Reporter: Abdul Basith | Editor: Yudho Winarto
JAKARTA. Penyamaan garam industri dan konsumsi dinilai tidak berpengaruh bagi industri pengguna garam.
Tony Tanduk, Ketua Asosiasi Industri Pengguna Garam Indonesia (AIPGI) mengatakan tidak pengaruh bagi industri selama masih bisa memenuhi stok. "Tidak masalah selama bisa memenuhi stok, mutu bagus, dan harga sesuai," ujar Tony kepada KONTAN (26/7).
Tony pun menerangkan bila di negara lain, garam disatukan tidak ada pemisahan antara garam industri dan garam konsumsi. Garam memang digunakan dalam berbagai macam industri. Selain untuk industri makanan dan minuman (Mamin), garam juga digunakan untuk industri kimia dan manufaktur.
Keberadaan stok dinilai harus menjadi perhatian khusus karena berpengaruh pada industri di Indonesia. Industri biasanya melakukan impor garam karena kualitas garam lokal dinilai tidak memenuhi beberapa industri. "Sebagian garam lokal bisa masuk untuk industri," terang Tony.
Harga garam impor untuk industri cenderung lebih murah dari garam lokal. Garam industri impor dijual dengan harga Rp 600.000 per ton. Sedangkan harga normal bahan baku garam lokal mencapai Rp 750.000 per ton.

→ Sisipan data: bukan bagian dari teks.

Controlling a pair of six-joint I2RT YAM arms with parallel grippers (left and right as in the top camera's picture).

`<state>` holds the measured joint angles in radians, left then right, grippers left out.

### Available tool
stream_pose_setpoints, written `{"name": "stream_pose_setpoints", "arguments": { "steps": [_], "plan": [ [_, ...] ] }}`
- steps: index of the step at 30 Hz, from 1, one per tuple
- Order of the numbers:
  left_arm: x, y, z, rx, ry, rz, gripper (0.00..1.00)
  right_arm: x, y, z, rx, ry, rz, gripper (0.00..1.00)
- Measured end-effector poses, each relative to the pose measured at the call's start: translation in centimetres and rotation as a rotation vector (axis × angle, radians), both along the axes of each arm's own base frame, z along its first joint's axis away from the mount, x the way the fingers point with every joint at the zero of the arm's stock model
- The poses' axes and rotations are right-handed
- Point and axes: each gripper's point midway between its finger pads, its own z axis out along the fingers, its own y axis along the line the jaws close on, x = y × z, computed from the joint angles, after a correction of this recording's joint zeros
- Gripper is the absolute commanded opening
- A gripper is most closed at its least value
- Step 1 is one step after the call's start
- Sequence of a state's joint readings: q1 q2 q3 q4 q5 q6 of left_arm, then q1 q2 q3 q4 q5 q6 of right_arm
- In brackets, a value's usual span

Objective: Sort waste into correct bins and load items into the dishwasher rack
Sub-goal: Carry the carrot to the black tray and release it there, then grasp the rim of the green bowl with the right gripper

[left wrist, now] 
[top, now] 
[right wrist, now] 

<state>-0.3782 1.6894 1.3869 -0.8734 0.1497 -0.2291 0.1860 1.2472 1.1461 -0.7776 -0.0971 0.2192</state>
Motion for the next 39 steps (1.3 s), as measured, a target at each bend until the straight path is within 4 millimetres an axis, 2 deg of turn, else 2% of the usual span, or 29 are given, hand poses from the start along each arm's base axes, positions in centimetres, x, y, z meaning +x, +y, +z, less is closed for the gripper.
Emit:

Langkanya garam membuat pemerintah berpikir cara untuk mengatasi garam. Setelah kasus PT Garam yang mengimpor garam industri untuk kebutuhan konsumsi, kini pemerintah akan menyamakan garam konsumsi dan garam industri. Sebelumnya berdasarkan Peraturan Menteri Perdagangan (Permendag) no. 125 tahun 2015 tentang ketentuan impor garam.
Pasal 1 ayat 1 menyatakan bahwa garam industri merupakan garam yang diperuntukan untuk industri dan mengandung natrium klorida (NaCl) minimum 97%. Sedangkan untuk garam konsumsi kandungan NaCl minimum sebesar 94,7%.